» ASSIGNMENT: With the pictures removed, write out the full listing below exactly.

» GIVEN DATA:

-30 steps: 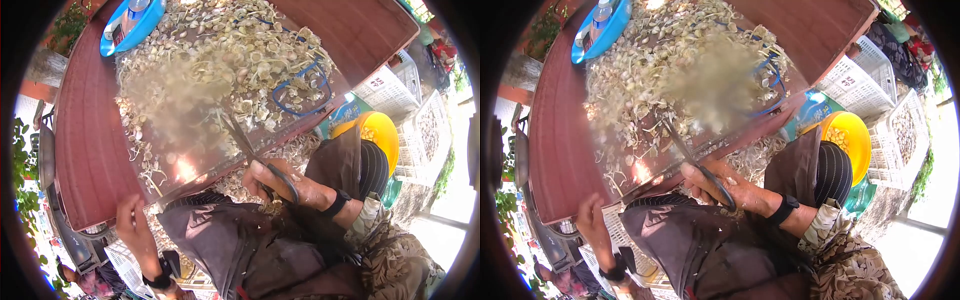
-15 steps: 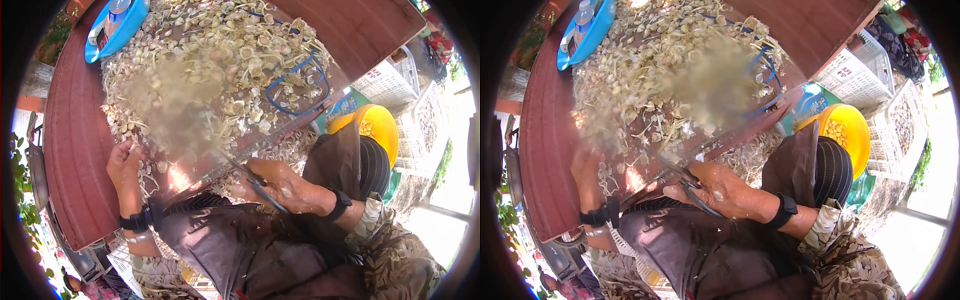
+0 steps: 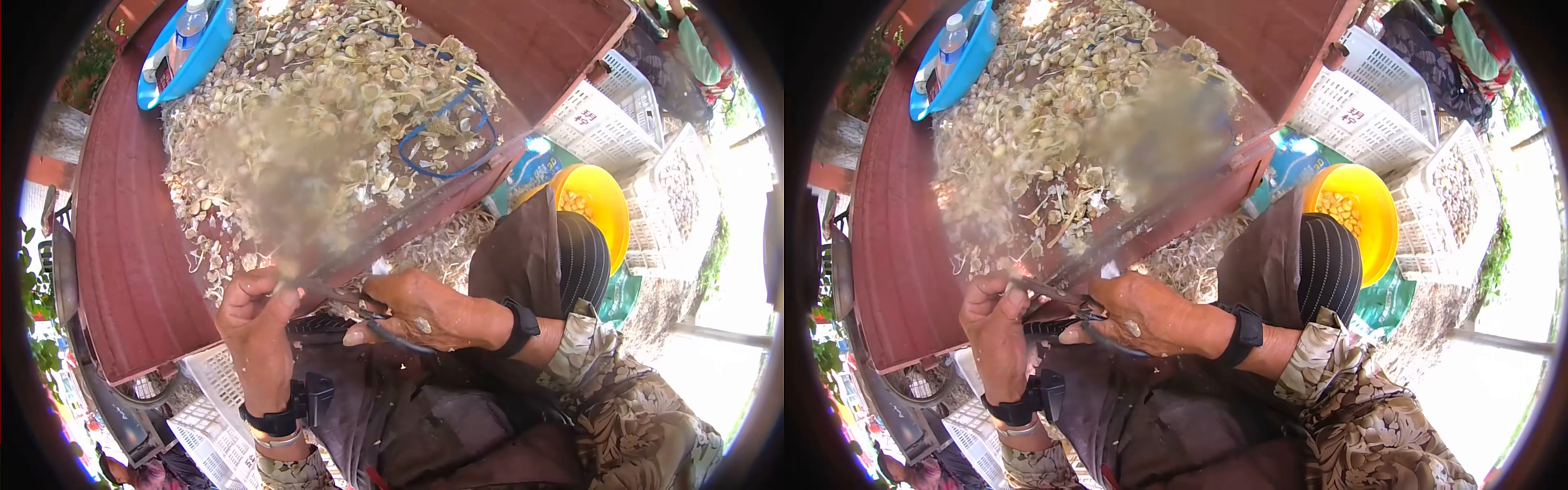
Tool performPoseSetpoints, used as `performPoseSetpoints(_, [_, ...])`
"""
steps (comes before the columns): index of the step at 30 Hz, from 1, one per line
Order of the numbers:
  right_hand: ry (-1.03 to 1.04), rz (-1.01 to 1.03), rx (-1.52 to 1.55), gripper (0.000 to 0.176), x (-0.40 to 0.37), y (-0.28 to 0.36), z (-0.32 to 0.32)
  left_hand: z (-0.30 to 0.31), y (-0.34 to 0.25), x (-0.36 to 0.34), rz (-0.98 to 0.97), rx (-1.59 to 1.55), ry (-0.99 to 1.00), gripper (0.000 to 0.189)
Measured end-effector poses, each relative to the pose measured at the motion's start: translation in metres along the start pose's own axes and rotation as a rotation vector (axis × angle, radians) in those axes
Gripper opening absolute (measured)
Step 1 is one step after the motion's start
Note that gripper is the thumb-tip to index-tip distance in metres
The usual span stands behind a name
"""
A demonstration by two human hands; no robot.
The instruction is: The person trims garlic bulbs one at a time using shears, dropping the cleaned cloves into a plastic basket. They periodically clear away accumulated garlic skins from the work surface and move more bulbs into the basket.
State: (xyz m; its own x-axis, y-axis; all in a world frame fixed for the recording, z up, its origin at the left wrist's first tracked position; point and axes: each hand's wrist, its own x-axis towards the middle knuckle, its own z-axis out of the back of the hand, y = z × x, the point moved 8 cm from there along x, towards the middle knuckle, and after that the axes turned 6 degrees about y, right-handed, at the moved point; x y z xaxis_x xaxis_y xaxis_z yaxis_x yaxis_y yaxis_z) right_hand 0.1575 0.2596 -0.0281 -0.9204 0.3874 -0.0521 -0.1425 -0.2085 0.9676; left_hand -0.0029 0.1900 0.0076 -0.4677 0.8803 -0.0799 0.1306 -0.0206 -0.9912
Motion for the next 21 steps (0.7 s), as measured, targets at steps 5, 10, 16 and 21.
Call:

» THE COMPLETED TASK:
-30 steps: 
-15 steps: 
+0 steps: 
Tool performPoseSetpoints, used as `performPoseSetpoints(_, [_, ...])`
"""
steps (comes before the columns): index of the step at 30 Hz, from 1, one per line
Order of the numbers:
  right_hand: ry (-1.03 to 1.04), rz (-1.01 to 1.03), rx (-1.52 to 1.55), gripper (0.000 to 0.176), x (-0.40 to 0.37), y (-0.28 to 0.36), z (-0.32 to 0.32)
  left_hand: z (-0.30 to 0.31), y (-0.34 to 0.25), x (-0.36 to 0.34), rz (-0.98 to 0.97), rx (-1.59 to 1.55), ry (-0.99 to 1.00), gripper (0.000 to 0.189)
Measured end-effector poses, each relative to the pose measured at the motion's start: translation in metres along the start pose's own axes and rotation as a rotation vector (axis × angle, radians) in those axes
Gripper opening absolute (measured)
Step 1 is one step after the motion's start
Note that gripper is the thumb-tip to index-tip distance in metres
The usual span stands behind a name
"""
A demonstration by two human hands; no robot.
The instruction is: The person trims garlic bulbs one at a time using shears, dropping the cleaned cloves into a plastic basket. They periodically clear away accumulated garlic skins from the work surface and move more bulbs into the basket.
State: (xyz m; its own x-axis, y-axis; all in a world frame fixed for the recording, z up, its origin at the left wrist's first tracked position; point and axes: each hand's wrist, its own x-axis towards the middle knuckle, its own z-axis out of the back of the hand, y = z × x, the point moved 8 cm from there along x, towards the middle knuckle, and after that the axes turned 6 degrees about y, right-handed, at the moved point; x y z xaxis_x xaxis_y xaxis_z yaxis_x yaxis_y yaxis_z) right_hand 0.1575 0.2596 -0.0281 -0.9204 0.3874 -0.0521 -0.1425 -0.2085 0.9676; left_hand -0.0029 0.1900 0.0076 -0.4677 0.8803 -0.0799 0.1306 -0.0206 -0.9912
Motion for the next 21 steps (0.7 s), as measured, targets at steps 5, 10, 16 and 21.
Call:

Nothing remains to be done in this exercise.